* _TASK STATEMENT_
In the records below, begin at the line that has "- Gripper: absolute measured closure" and stop after the line that has "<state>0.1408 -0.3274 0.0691"; quote those lines verbatim and nothing more.

* _Data items_
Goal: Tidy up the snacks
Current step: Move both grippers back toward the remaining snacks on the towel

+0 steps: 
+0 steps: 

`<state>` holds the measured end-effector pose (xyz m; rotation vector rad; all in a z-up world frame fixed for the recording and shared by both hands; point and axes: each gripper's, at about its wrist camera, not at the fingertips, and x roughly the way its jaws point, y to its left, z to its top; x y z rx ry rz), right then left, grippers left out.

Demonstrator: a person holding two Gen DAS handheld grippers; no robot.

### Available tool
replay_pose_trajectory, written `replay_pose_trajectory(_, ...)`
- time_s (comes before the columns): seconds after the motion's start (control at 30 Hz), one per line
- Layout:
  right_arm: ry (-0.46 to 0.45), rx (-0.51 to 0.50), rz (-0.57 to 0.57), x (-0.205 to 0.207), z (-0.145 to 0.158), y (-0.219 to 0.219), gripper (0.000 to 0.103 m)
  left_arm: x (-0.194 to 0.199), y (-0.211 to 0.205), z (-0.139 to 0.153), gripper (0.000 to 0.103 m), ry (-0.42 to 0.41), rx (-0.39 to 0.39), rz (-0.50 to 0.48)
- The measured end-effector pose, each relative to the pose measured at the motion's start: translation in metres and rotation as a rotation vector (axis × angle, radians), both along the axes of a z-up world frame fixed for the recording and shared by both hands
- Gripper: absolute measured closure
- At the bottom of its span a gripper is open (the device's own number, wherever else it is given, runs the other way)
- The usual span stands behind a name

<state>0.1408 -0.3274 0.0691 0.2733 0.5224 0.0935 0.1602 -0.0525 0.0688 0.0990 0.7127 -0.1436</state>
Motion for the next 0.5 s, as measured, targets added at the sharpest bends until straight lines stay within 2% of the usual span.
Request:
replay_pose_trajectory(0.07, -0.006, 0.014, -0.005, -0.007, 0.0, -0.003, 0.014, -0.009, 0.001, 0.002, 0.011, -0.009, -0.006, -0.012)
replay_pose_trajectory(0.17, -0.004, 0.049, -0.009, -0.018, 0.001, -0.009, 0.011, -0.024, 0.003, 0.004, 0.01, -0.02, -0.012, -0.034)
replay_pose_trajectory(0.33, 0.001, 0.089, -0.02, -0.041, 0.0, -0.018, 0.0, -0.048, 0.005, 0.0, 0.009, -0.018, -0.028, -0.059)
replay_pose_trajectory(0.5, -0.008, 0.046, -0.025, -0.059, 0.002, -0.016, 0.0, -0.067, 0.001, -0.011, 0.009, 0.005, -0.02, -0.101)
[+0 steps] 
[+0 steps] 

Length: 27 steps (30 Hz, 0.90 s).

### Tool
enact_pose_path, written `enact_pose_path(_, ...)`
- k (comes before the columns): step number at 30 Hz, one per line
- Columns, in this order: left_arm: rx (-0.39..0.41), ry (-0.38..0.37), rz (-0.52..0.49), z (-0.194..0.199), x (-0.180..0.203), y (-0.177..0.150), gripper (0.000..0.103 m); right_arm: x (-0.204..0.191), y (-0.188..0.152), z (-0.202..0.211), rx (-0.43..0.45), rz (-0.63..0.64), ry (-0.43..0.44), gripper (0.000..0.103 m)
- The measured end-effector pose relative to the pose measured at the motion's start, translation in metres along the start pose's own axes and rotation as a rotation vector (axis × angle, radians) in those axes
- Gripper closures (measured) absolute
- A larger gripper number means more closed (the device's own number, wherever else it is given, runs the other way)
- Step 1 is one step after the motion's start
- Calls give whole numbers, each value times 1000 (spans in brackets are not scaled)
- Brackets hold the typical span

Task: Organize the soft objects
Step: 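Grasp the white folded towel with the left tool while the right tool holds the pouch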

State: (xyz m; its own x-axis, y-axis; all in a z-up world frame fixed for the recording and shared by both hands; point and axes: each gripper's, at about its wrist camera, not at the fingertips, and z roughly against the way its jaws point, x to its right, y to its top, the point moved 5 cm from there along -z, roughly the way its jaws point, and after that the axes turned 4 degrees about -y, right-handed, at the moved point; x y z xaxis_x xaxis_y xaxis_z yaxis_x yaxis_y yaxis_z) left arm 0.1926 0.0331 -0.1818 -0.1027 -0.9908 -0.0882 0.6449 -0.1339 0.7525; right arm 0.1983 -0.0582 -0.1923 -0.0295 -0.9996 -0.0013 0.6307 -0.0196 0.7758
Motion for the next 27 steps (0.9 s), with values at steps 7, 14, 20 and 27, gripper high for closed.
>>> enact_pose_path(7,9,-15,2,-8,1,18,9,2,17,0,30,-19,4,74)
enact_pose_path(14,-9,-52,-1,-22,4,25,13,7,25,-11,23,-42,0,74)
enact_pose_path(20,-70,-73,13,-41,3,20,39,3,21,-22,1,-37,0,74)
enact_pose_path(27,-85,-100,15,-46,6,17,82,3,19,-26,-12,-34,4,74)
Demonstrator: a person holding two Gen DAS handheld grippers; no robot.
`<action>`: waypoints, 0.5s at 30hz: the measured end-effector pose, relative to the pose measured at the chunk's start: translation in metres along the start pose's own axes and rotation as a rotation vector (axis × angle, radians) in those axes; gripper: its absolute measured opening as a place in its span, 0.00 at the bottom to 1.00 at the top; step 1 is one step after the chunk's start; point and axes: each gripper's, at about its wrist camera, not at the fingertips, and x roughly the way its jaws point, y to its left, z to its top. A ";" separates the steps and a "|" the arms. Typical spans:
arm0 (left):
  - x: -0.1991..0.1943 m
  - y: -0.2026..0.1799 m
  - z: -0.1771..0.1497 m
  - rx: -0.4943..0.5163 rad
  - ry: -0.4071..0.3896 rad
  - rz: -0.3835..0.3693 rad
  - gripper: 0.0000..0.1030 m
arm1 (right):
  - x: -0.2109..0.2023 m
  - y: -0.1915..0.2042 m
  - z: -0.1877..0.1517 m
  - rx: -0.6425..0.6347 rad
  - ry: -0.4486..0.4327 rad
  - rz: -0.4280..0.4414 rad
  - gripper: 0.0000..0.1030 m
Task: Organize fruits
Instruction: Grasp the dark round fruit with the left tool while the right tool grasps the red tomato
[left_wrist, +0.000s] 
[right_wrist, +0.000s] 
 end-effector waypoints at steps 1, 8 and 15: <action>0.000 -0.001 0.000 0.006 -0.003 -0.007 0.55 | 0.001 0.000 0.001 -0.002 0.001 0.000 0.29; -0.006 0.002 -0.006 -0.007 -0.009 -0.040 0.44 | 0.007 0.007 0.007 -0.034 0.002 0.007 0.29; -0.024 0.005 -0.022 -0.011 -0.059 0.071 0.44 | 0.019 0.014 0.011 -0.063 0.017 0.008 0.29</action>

* _RESULT FOR THIS EXERCISE_
- Gripper: absolute measured closure
- At the bottom of its span a gripper is open (the device's own number, wherever else it is given, runs the other way)
- The usual span stands behind a name

<state>0.1408 -0.3274 0.0691 0.2733 0.5224 0.0935 0.1602 -0.0525 0.0688 0.0990 0.7127 -0.1436</state>

Nothing further is needed for the answer.